● **Work order**
I need each line of the entries below that includes the string "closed".

[Dataset items]
• • • •

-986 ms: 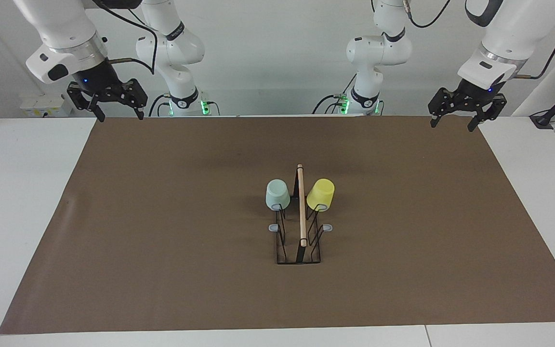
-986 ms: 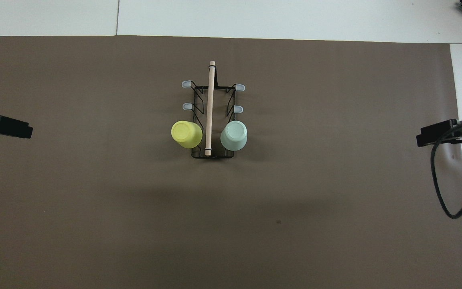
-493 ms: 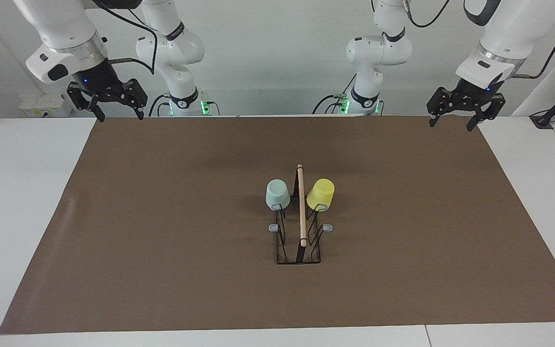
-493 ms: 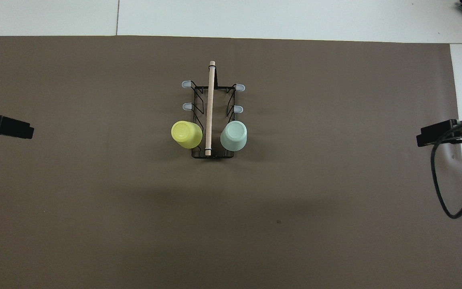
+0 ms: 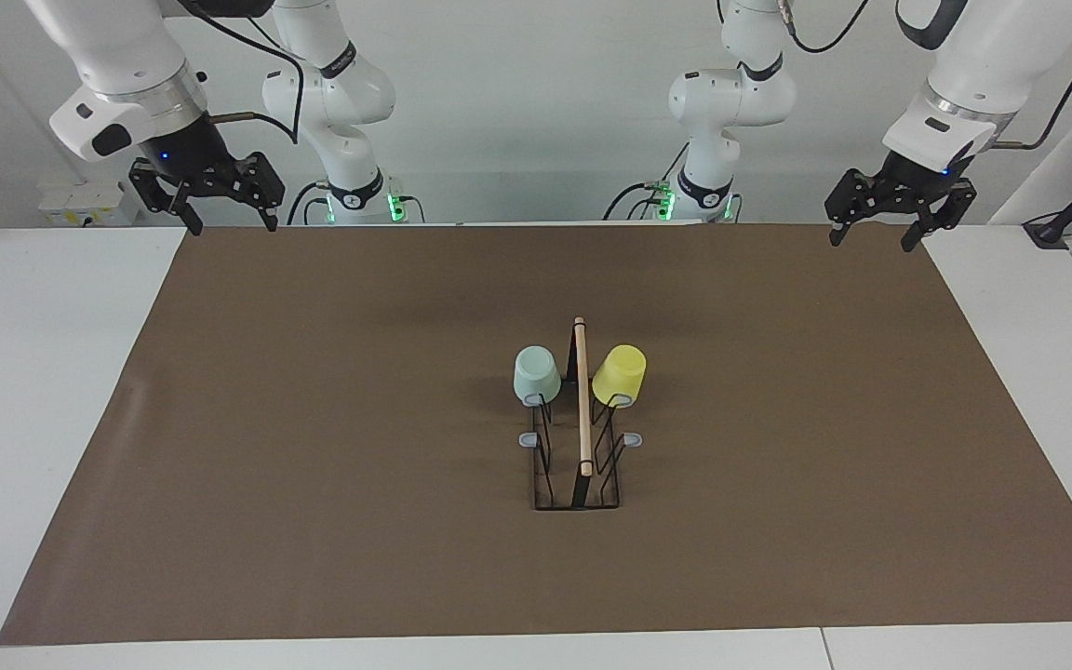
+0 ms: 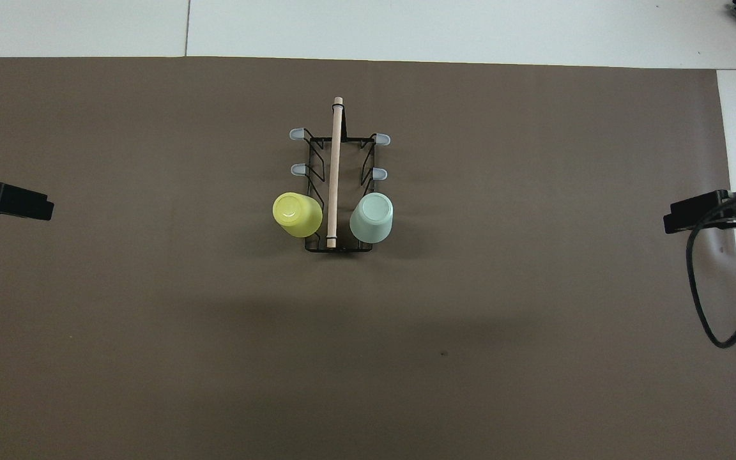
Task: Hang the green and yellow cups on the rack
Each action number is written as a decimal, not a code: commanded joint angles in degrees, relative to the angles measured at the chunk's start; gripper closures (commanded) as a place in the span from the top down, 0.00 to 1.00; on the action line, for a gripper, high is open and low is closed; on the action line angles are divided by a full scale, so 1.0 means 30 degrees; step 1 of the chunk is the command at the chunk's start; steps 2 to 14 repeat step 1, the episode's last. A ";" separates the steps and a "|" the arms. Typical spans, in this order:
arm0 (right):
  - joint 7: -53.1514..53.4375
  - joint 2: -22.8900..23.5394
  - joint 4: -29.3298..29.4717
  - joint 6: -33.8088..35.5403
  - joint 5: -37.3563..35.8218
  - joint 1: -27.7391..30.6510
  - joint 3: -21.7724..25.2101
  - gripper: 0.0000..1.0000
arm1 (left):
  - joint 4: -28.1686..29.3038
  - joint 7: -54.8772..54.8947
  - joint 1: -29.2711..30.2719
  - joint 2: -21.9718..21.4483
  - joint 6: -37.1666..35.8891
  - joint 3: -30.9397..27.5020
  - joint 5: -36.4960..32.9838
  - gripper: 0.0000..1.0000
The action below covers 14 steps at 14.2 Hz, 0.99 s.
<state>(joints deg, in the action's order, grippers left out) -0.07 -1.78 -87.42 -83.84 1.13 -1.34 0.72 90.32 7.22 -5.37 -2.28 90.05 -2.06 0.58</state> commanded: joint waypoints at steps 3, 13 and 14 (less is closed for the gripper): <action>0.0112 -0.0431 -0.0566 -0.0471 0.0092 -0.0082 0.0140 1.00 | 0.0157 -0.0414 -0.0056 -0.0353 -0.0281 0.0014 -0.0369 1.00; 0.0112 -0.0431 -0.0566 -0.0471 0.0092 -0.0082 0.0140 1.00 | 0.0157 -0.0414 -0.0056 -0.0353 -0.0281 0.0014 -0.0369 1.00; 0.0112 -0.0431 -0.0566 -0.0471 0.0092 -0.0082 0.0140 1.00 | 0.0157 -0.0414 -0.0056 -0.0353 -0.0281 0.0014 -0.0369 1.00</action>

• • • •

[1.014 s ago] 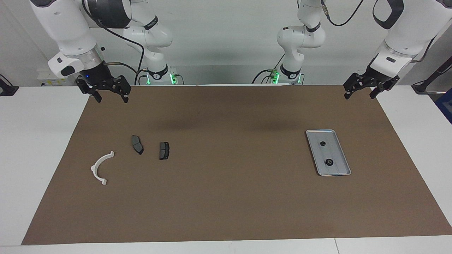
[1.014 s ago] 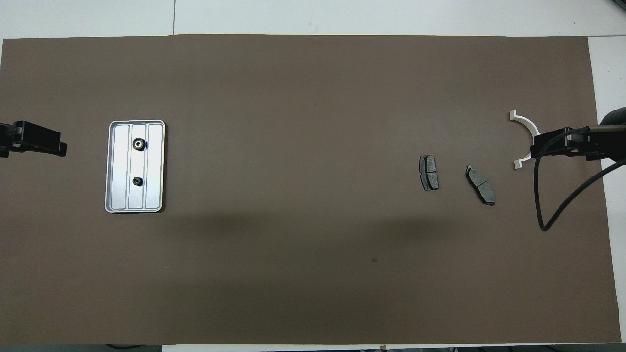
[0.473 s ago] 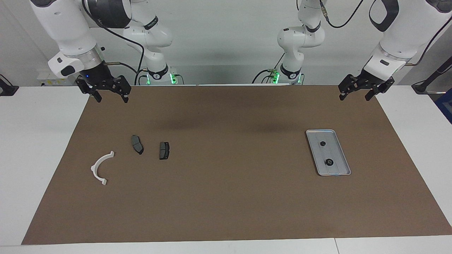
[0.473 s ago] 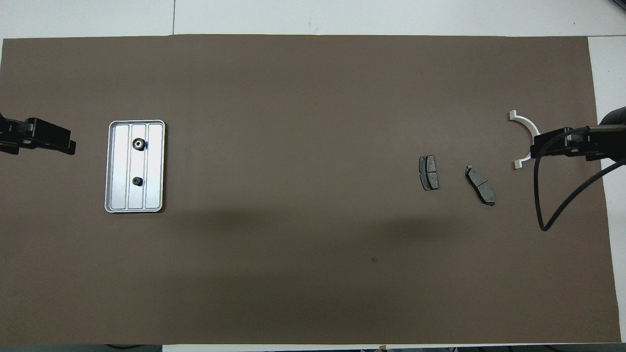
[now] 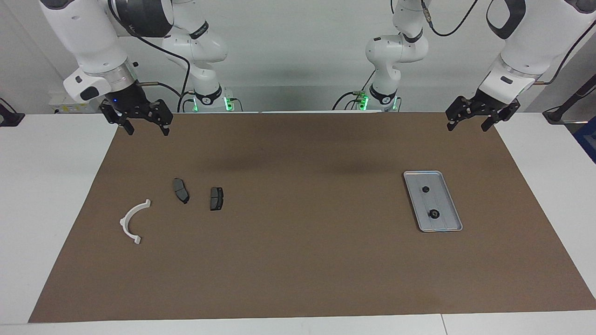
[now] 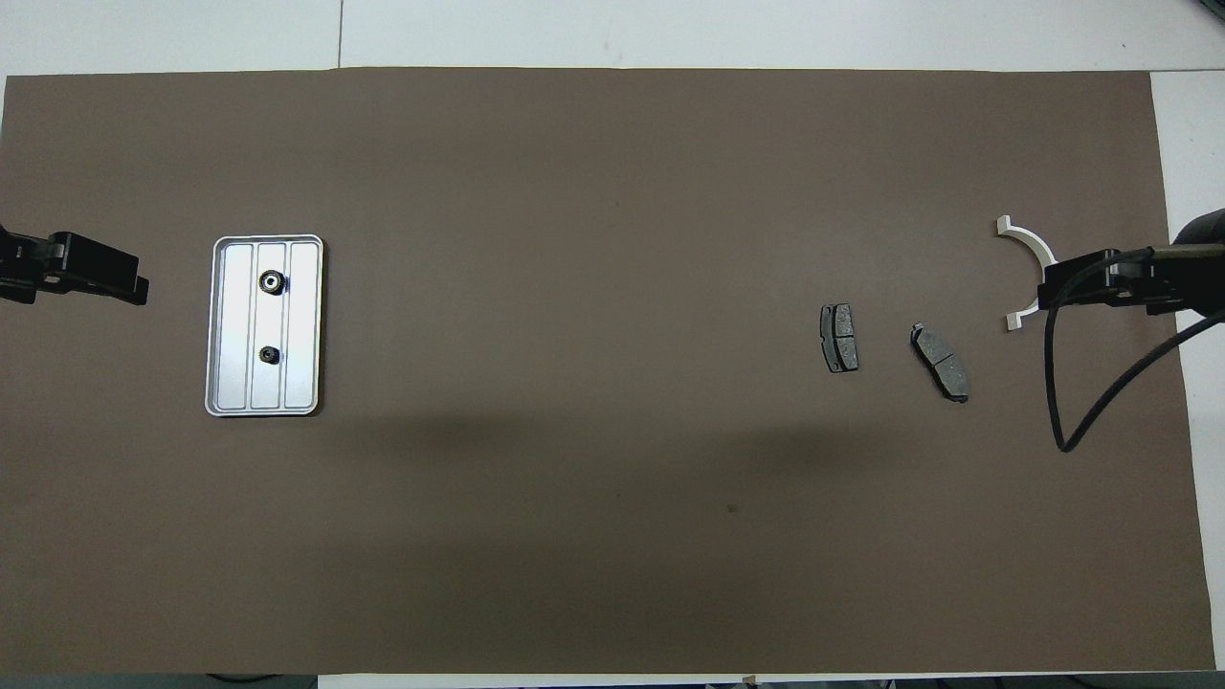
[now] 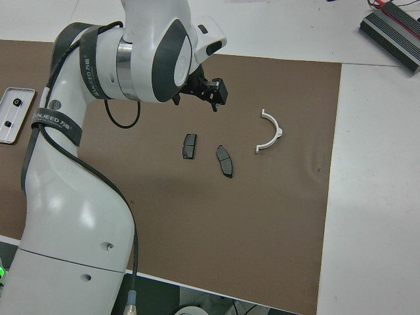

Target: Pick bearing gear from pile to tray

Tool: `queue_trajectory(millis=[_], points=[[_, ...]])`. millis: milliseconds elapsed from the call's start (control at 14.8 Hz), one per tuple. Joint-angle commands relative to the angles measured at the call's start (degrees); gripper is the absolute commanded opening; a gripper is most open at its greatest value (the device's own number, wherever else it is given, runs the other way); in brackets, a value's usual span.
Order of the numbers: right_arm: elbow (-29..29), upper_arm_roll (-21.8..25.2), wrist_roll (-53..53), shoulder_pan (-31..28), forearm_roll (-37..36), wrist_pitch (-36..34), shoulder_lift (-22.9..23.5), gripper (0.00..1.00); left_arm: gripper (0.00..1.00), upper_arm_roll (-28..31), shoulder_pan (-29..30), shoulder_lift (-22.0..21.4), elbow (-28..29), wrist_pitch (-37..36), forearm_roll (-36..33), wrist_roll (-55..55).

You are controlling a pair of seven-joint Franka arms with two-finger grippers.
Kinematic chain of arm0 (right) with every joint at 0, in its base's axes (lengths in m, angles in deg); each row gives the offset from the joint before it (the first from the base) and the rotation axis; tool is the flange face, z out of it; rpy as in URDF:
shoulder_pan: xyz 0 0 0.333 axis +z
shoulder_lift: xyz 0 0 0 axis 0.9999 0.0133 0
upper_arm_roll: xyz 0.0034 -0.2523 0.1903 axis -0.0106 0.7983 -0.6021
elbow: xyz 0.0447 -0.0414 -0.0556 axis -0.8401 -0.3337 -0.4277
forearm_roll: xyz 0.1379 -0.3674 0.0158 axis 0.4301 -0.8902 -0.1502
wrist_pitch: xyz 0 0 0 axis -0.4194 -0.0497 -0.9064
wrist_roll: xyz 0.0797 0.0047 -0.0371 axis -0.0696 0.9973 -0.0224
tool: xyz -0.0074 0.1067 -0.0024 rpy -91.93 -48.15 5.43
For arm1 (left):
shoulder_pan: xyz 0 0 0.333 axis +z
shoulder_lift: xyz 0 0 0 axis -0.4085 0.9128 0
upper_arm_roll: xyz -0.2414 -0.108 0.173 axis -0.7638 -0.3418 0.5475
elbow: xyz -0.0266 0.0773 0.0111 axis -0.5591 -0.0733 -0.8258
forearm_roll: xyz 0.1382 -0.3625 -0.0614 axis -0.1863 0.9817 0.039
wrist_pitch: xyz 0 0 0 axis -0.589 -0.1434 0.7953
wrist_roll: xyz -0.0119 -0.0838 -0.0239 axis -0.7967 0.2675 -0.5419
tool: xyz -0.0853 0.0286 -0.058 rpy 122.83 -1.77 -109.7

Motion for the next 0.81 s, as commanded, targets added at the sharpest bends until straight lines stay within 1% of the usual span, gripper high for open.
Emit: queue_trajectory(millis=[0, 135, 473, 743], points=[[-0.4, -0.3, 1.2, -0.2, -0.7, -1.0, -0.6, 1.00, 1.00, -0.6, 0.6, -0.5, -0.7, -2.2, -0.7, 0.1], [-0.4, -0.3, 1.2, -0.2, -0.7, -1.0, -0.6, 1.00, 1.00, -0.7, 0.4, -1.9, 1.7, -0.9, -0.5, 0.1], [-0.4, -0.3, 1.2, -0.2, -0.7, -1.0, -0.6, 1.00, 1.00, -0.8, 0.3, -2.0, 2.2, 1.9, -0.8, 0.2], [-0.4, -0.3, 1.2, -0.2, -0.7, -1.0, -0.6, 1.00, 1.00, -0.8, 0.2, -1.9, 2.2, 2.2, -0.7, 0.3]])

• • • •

● **Solution to the problem**
Each action number is written as a decimal, not a code: commanded joint angles in degrees, relative to the angles measured at the chunk's start; gripper closures (commanded) as a place in the span from the top down, 0.00 to 1.00; on the action line, for a gripper, high is open and low is closed; on the action line angles are divided by a full scale, so 1.0 means 30 degrees; step 1 of the chunk is the command at the chunk's start; steps 2 to 14 repeat step 1, the episode's last. A ";" separates the steps and a "|" the arms. Typical spans, in this order:
<state>(joints deg, in the action's order, grippers left out) -0.07 -1.78 -87.42 -83.84 1.13 -1.34 0.72 90.32 7.22 -5.37 -2.28 90.05 -2.06 0.58</state> commanded: joint waypoints at steps 3, 13 and 14 (less is closed for the gripper): <action>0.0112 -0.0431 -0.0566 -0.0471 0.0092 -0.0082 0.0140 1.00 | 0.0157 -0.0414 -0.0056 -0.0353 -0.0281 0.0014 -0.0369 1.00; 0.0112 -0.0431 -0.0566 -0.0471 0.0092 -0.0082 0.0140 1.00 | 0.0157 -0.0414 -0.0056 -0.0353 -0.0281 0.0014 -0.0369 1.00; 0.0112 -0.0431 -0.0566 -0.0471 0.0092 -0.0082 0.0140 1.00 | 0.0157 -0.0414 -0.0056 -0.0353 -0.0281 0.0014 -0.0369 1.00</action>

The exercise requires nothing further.